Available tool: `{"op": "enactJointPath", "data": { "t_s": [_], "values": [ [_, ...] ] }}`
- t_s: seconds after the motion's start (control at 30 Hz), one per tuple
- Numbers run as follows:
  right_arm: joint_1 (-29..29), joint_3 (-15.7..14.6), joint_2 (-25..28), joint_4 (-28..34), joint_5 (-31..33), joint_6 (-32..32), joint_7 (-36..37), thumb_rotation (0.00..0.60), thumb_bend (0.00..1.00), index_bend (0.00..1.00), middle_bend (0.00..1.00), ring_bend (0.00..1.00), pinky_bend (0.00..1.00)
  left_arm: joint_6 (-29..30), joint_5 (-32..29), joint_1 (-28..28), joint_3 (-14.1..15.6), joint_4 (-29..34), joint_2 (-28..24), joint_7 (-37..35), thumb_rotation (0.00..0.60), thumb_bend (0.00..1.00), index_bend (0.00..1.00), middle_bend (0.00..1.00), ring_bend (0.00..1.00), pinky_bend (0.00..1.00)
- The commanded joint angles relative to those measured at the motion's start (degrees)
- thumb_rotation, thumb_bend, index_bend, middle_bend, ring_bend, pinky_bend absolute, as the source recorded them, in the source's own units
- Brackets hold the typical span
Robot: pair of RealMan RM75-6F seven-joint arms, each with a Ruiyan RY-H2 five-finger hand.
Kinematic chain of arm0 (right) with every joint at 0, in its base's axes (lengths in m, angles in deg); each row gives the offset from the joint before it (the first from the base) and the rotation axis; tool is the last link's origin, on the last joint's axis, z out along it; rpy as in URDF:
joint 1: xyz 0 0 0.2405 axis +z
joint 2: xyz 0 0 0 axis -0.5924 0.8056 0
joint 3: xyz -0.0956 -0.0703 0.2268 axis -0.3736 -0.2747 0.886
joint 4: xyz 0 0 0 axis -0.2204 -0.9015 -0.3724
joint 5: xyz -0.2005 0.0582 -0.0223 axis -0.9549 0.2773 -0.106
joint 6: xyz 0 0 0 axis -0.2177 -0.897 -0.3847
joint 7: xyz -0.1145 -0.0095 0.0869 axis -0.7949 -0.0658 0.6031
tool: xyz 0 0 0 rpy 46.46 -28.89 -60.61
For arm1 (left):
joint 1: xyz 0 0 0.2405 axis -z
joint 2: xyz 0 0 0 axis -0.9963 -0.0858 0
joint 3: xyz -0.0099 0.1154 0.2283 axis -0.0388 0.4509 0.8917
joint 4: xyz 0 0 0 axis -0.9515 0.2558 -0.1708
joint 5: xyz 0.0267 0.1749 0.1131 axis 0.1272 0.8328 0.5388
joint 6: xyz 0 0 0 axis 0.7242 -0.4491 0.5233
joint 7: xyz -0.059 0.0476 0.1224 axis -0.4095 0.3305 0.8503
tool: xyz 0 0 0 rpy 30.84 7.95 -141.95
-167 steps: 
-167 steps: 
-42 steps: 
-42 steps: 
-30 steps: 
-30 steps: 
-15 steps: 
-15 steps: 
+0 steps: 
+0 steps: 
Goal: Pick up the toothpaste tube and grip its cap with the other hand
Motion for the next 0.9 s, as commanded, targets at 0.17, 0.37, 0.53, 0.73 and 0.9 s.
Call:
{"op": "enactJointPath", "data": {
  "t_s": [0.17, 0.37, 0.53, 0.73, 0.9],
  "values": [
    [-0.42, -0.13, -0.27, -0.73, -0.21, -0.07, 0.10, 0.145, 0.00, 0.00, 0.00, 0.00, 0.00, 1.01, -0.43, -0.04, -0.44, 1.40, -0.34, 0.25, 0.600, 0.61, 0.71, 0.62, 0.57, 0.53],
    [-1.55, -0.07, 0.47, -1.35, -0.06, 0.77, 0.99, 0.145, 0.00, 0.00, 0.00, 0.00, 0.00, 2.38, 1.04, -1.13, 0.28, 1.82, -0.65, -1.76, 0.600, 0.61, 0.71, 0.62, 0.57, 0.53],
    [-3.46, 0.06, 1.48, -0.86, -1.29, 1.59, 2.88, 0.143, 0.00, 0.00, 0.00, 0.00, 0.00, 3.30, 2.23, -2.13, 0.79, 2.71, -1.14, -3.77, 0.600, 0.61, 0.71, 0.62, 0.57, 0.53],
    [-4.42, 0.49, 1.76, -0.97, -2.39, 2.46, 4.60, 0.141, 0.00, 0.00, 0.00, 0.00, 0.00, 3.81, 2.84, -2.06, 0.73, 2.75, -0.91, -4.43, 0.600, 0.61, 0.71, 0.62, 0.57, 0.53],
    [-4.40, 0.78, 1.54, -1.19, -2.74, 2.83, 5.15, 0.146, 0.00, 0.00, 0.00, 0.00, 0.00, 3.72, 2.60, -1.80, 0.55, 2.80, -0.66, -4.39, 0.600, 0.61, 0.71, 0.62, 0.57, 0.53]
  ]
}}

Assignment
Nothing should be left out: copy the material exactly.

Solution to the exercise
Available tool: `{"op": "enactJointPath", "data": { "t_s": [_], "values": [ [_, ...] ] }}`
- t_s: seconds after the motion's start (control at 30 Hz), one per tuple
- Numbers run as follows:
  right_arm: joint_1 (-29..29), joint_3 (-15.7..14.6), joint_2 (-25..28), joint_4 (-28..34), joint_5 (-31..33), joint_6 (-32..32), joint_7 (-36..37), thumb_rotation (0.00..0.60), thumb_bend (0.00..1.00), index_bend (0.00..1.00), middle_bend (0.00..1.00), ring_bend (0.00..1.00), pinky_bend (0.00..1.00)
  left_arm: joint_6 (-29..30), joint_5 (-32..29), joint_1 (-28..28), joint_3 (-14.1..15.6), joint_4 (-29..34), joint_2 (-28..24), joint_7 (-37..35), thumb_rotation (0.00..0.60), thumb_bend (0.00..1.00), index_bend (0.00..1.00), middle_bend (0.00..1.00), ring_bend (0.00..1.00), pinky_bend (0.00..1.00)
- The commanded joint angles relative to those measured at the motion's start (degrees)
- thumb_rotation, thumb_bend, index_bend, middle_bend, ring_bend, pinky_bend absolute, as the source recorded them, in the source's own units
- Brackets hold the typical span
Robot: pair of RealMan RM75-6F seven-joint arms, each with a Ruiyan RY-H2 five-finger hand.
Kinematic chain of arm0 (right) with every joint at 0, in its base's axes (lengths in m, angles in deg); each row gives the offset from the joint before it (the first from the base) and the rotation axis; tool is the last link's origin, on the last joint's axis, z out along it; rpy as in URDF:
joint 1: xyz 0 0 0.2405 axis +z
joint 2: xyz 0 0 0 axis -0.5924 0.8056 0
joint 3: xyz -0.0956 -0.0703 0.2268 axis -0.3736 -0.2747 0.886
joint 4: xyz 0 0 0 axis -0.2204 -0.9015 -0.3724
joint 5: xyz -0.2005 0.0582 -0.0223 axis -0.9549 0.2773 -0.106
joint 6: xyz 0 0 0 axis -0.2177 -0.897 -0.3847
joint 7: xyz -0.1145 -0.0095 0.0869 axis -0.7949 -0.0658 0.6031
tool: xyz 0 0 0 rpy 46.46 -28.89 -60.61
For arm1 (left):
joint 1: xyz 0 0 0.2405 axis -z
joint 2: xyz 0 0 0 axis -0.9963 -0.0858 0
joint 3: xyz -0.0099 0.1154 0.2283 axis -0.0388 0.4509 0.8917
joint 4: xyz 0 0 0 axis -0.9515 0.2558 -0.1708
joint 5: xyz 0.0267 0.1749 0.1131 axis 0.1272 0.8328 0.5388
joint 6: xyz 0 0 0 axis 0.7242 -0.4491 0.5233
joint 7: xyz -0.059 0.0476 0.1224 axis -0.4095 0.3305 0.8503
tool: xyz 0 0 0 rpy 30.84 7.95 -141.95
-167 steps: 
-167 steps: 
-42 steps: 
-42 steps: 
-30 steps: 
-30 steps: 
-15 steps: 
-15 steps: 
+0 steps: 
+0 steps: 
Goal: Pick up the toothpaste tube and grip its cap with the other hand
Motion for the next 0.9 s, as commanded, targets at 0.17, 0.37, 0.53, 0.73 and 0.9 s.
Call:
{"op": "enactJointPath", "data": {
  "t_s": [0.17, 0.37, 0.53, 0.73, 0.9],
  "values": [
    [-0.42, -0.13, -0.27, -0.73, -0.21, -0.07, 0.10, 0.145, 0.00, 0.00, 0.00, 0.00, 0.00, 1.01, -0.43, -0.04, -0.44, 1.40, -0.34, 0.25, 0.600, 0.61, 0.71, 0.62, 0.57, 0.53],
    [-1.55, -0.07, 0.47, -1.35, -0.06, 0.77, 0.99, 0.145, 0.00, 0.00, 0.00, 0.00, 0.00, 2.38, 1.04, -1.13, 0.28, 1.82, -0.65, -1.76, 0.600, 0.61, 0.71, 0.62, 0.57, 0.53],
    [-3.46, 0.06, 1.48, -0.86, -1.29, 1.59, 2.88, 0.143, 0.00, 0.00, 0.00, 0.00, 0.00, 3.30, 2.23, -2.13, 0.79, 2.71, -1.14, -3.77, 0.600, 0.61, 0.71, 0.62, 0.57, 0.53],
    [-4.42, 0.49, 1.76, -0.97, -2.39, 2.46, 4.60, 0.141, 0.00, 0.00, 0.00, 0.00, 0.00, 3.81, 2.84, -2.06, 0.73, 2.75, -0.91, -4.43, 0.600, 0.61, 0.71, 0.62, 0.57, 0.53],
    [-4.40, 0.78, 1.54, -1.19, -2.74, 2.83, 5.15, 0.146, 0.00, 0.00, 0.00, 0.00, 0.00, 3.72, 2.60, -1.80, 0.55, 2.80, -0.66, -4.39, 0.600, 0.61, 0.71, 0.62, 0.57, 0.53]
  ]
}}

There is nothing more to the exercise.